(Work order): Pull out every line in the data that has the string "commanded" in it.

..........

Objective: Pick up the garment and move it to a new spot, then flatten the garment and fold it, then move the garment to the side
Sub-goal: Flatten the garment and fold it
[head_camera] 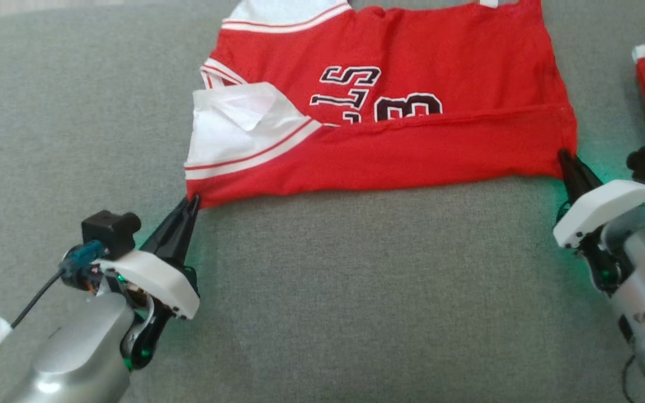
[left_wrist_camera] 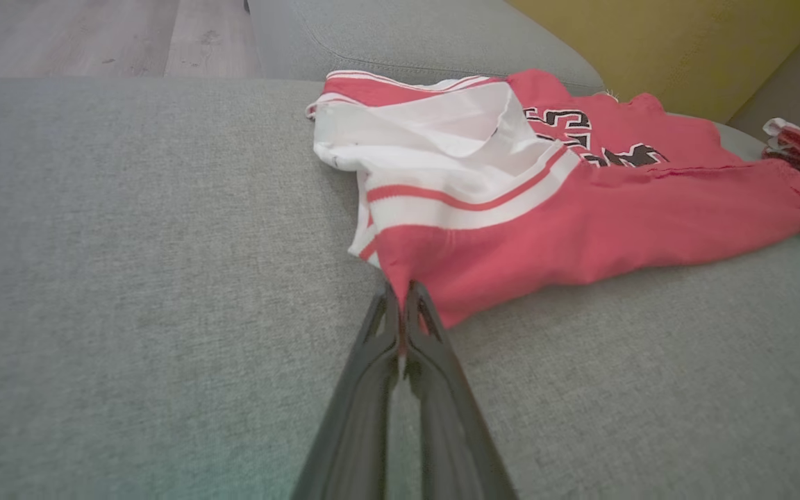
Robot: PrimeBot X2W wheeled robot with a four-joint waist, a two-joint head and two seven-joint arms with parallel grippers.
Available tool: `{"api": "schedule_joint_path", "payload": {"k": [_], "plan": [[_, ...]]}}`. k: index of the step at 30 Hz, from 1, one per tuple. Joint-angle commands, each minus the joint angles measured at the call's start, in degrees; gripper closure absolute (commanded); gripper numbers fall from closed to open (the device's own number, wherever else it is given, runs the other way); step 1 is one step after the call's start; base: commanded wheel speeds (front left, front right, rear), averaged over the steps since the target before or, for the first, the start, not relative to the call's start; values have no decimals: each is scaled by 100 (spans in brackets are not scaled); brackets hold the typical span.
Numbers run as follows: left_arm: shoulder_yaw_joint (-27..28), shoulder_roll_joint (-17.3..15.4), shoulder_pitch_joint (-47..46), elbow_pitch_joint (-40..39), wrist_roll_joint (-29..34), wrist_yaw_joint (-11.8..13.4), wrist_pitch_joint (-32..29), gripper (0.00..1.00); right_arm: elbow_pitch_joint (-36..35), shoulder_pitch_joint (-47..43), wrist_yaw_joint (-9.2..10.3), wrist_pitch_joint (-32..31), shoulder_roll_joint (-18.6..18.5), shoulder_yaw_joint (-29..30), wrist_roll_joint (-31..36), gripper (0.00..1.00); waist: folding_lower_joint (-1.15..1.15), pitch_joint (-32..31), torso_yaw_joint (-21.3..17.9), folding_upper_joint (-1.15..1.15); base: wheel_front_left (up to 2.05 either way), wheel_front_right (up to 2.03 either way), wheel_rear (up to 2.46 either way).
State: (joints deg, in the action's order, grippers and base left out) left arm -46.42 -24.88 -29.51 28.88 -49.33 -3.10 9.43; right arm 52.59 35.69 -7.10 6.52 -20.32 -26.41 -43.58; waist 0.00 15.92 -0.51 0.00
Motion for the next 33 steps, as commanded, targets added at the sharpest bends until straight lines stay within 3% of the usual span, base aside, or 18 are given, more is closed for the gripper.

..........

(Output of the exercise):
Available tool: `{"api": "schedule_joint_path", "payload": {"k": [_], "plan": [[_, ...]]}}`. k: index of the step at 30 Hz, from 1, one per tuple. Joint-angle commands, each minus the joint angles measured at the call's start, in degrees; gripper closure absolute (commanded); gripper numbers fall from closed to open (the device's own number, wherever else it is given, runs the other way); step 1 is one step after the call's start; base: commanded wheel speeds (front left, front right, rear), averaged over the steps since the target before or, for the first, the start, not relative to the call's start; values have no decimals: each is scaled by 100 (spans in brackets are not scaled); brackets hold the typical span.
Motion for the next 33 steps, as commanded, targets added at the sharpest bends until straight lines stay within 3% of the usual span, base aside, or 18 are given, more is closed for the gripper.

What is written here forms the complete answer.